Exercise details ▸ This exercise calls for duplicating every entry below exactly, without the images.

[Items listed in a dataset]
# # # #
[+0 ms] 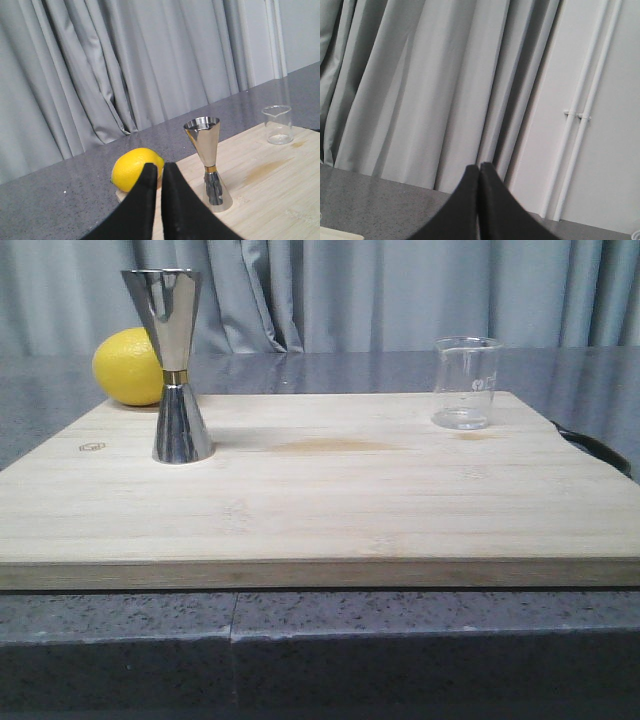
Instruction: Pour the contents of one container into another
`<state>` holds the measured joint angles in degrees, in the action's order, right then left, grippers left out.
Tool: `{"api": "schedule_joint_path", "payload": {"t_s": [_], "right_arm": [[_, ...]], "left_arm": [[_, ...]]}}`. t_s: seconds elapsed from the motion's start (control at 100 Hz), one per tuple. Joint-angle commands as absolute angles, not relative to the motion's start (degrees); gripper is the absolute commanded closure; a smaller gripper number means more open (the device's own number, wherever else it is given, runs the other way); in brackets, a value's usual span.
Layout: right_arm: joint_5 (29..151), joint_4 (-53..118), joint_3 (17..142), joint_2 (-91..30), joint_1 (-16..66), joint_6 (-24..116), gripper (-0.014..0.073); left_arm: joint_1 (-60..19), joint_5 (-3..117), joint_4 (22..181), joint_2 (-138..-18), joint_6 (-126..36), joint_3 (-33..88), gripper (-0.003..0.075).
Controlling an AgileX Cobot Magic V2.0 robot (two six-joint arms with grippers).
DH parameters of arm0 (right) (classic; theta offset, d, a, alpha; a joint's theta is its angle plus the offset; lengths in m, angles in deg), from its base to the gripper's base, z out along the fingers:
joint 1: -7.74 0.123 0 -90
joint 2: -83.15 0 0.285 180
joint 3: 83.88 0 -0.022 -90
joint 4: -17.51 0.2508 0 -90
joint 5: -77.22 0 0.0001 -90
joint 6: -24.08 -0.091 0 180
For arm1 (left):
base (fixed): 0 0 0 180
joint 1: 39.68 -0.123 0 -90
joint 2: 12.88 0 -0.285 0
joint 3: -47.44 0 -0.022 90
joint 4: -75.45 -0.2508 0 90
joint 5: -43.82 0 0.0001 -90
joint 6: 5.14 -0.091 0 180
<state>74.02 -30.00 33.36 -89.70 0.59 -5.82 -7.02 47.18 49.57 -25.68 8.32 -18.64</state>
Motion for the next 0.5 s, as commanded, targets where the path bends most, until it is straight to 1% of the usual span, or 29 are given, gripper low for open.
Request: {"api": "schedule_joint_path", "payload": {"t_s": [0.0,0.49], "right_arm": [[71.25,-29.86,34.93,-90.44,0.33,-5.9,0.0666],[71.1,-29.86,34.93,-90.44,0.33,-5.9,0.0666]], "left_arm": [[-6.91,42.27,49.3,-26.9,8.61,-17.05,0.0729],[-6.91,41.88,49.3,-26.9,8.61,-17.05,0.0729]]}}
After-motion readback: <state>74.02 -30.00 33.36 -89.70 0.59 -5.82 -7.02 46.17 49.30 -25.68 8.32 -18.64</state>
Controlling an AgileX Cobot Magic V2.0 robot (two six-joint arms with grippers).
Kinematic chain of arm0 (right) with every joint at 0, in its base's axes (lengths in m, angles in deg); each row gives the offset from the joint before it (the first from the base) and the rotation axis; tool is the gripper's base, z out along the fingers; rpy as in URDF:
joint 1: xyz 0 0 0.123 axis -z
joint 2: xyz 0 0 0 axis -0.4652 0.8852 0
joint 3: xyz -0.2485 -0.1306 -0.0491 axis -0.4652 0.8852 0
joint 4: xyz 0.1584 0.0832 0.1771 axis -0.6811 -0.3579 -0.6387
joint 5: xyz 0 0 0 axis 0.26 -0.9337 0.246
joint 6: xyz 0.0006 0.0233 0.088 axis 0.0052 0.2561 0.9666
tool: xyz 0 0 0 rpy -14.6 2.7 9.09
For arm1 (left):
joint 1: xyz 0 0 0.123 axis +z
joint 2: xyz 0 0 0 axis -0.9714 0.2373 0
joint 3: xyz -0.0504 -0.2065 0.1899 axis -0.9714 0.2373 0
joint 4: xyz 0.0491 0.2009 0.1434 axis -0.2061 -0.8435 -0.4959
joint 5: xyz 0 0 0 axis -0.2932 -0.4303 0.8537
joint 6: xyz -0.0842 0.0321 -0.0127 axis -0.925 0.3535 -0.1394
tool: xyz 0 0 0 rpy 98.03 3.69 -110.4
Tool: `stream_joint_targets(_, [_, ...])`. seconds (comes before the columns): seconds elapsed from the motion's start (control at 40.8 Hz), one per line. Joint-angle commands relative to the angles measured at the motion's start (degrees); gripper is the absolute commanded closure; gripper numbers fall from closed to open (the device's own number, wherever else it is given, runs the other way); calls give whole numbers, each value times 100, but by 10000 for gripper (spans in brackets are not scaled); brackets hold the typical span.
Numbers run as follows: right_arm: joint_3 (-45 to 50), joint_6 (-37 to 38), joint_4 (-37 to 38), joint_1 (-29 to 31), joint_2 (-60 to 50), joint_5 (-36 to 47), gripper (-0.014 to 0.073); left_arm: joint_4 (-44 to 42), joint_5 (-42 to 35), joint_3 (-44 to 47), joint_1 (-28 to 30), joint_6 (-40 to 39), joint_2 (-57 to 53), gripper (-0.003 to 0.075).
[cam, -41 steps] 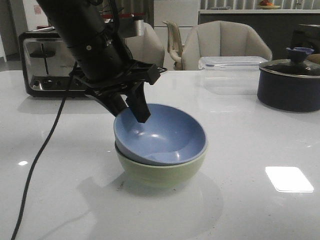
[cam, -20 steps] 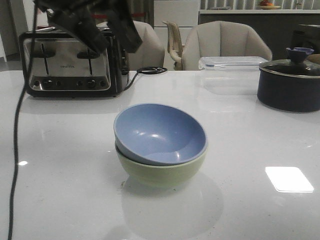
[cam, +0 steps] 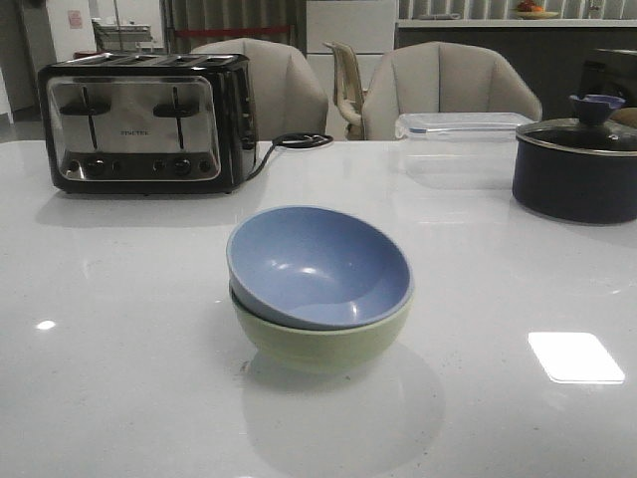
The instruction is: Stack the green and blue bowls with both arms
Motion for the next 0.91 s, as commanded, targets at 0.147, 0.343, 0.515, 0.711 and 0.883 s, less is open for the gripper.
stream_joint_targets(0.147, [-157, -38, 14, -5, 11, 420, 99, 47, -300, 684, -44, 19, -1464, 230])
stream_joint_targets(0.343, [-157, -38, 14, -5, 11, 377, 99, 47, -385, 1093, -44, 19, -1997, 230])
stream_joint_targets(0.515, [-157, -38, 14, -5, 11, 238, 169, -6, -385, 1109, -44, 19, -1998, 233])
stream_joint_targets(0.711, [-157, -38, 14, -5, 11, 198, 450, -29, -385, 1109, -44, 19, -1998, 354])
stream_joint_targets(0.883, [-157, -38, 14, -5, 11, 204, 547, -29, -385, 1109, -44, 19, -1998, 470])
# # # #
Exercise answer ▸
[+0 ms] 
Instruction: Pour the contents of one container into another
`<state>` holds the measured joint angles in degrees, in the action's order, right then left, grippers left out.
Tool: `{"api": "schedule_joint_path", "payload": {"t_s": [_], "right_arm": [[_, ...]], "left_arm": [[_, ...]]}}`. t_s: seconds elapsed from the motion's start (control at 100 Hz), one per tuple. Joint-angle commands as absolute angles, not relative to the motion's start (degrees); gripper is the absolute commanded closure; a smaller gripper number means more open (the device's own number, wherever else it is given, runs the other way); in brackets, a value's usual span.
Layout: right_arm: joint_5 (29..151), joint_4 (-53..118), joint_3 (17..142), joint_2 (-91..30), joint_1 (-16..66), joint_6 (-24..116), gripper (-0.014..0.073); left_arm: joint_1 (-60..19), joint_5 (-3..117), joint_4 (22..181), joint_2 (-138..-18), joint_6 (-126..36), joint_3 (-33..88), gripper (-0.003..0.075).
Controlling an AgileX Cobot Magic V2.0 robot (two six-joint arms with grippers).
DH parameters of arm0 (right) (classic; theta offset, d, a, alpha; a joint's theta is its angle plus the offset; lengths in m, angles in deg), from its base to the gripper's base, z out along the fingers:
joint 1: -7.74 0.123 0 -90
joint 2: -83.15 0 0.285 180
joint 3: 83.88 0 -0.022 -90
joint 4: -17.51 0.2508 0 -90
joint 5: -77.22 0 0.0001 -90
joint 6: -24.08 -0.091 0 180
For arm1 (left):
base (fixed): 0 0 0 180
joint 1: 39.68 -0.123 0 -90
joint 2: 12.88 0 -0.285 0
joint 3: -47.44 0 -0.022 90
joint 4: -75.45 -0.2508 0 90
joint 5: -43.82 0 0.0001 -90
joint 6: 5.14 -0.091 0 180
<state>74.02 -30.00 33.36 -89.70 0.59 -5.82 -7.02 47.18 49.57 -25.68 8.32 -18.64</state>
Motion for the next 0.5 s, as commanded, targets where the path bends most, until it is straight to 1% of the usual span, or 29 are given, gripper low for open.
Request: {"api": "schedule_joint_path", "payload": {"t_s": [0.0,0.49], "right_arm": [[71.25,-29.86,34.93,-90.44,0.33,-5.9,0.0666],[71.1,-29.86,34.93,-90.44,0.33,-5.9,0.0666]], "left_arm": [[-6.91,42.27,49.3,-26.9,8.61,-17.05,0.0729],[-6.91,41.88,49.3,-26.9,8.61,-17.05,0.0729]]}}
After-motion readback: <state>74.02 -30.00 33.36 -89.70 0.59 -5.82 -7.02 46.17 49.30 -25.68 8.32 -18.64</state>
Controlling an AgileX Cobot Magic V2.0 robot (two six-joint arms with grippers).
Kinematic chain of arm0 (right) with every joint at 0, in its base's axes (lengths in m, angles in deg); each row gives the offset from the joint before it (the first from the base) and the rotation axis; tool is the gripper's base, z out along the fingers; rpy as in URDF:
joint 1: xyz 0 0 0.123 axis -z
joint 2: xyz 0 0 0 axis -0.4652 0.8852 0
joint 3: xyz -0.2485 -0.1306 -0.0491 axis -0.4652 0.8852 0
joint 4: xyz 0.1584 0.0832 0.1771 axis -0.6811 -0.3579 -0.6387
joint 5: xyz 0 0 0 axis 0.26 -0.9337 0.246
joint 6: xyz 0.0006 0.0233 0.088 axis 0.0052 0.2561 0.9666
tool: xyz 0 0 0 rpy -14.6 2.7 9.09
For arm1 (left):
joint 1: xyz 0 0 0.123 axis +z
joint 2: xyz 0 0 0 axis -0.9714 0.2373 0
joint 3: xyz -0.0504 -0.2065 0.1899 axis -0.9714 0.2373 0
joint 4: xyz 0.0491 0.2009 0.1434 axis -0.2061 -0.8435 -0.4959
joint 5: xyz 0 0 0 axis -0.2932 -0.4303 0.8537
joint 6: xyz -0.0842 0.0321 -0.0127 axis -0.925 0.3535 -0.1394
tool: xyz 0 0 0 rpy 98.03 3.69 -110.4
Tool: `stream_joint_targets(_, [_, ...])`. seconds (comes before the columns): seconds elapsed from the motion's start (control at 40.8 Hz), one per line. Joint-angle commands relative to the angles measured at the motion's start (degrees); gripper is the absolute commanded closure; gripper numbers fall from closed to open (the device's own number, wherever else it is given, runs the other way); calls give whole numbers, each value times 100, but by 10000 for gripper (spans in brackets are not scaled); brackets hold the typical span.
Numbers run as follows: right_arm: joint_3 (-45 to 50), joint_6 (-37 to 38), joint_4 (-37 to 38), joint_1 (-29 to 31), joint_2 (-60 to 50), joint_5 (-36 to 47), gripper (-0.014 to 0.073); left_arm: joint_4 (-44 to 42), joint_5 (-42 to 35), joint_3 (-44 to 47), joint_1 (-28 to 30), joint_6 (-40 to 39), joint_2 (-57 to 53), gripper (-0.003 to 0.075).
[cam, -41 steps] 
[cam, -20 steps] 
[cam, +0 steps] 
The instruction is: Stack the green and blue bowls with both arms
Motion for the next 0.91 s, as commanded, targets at 0.147, 0.343, 0.515, 0.711 and 0.883 s, less is open for the gripper.
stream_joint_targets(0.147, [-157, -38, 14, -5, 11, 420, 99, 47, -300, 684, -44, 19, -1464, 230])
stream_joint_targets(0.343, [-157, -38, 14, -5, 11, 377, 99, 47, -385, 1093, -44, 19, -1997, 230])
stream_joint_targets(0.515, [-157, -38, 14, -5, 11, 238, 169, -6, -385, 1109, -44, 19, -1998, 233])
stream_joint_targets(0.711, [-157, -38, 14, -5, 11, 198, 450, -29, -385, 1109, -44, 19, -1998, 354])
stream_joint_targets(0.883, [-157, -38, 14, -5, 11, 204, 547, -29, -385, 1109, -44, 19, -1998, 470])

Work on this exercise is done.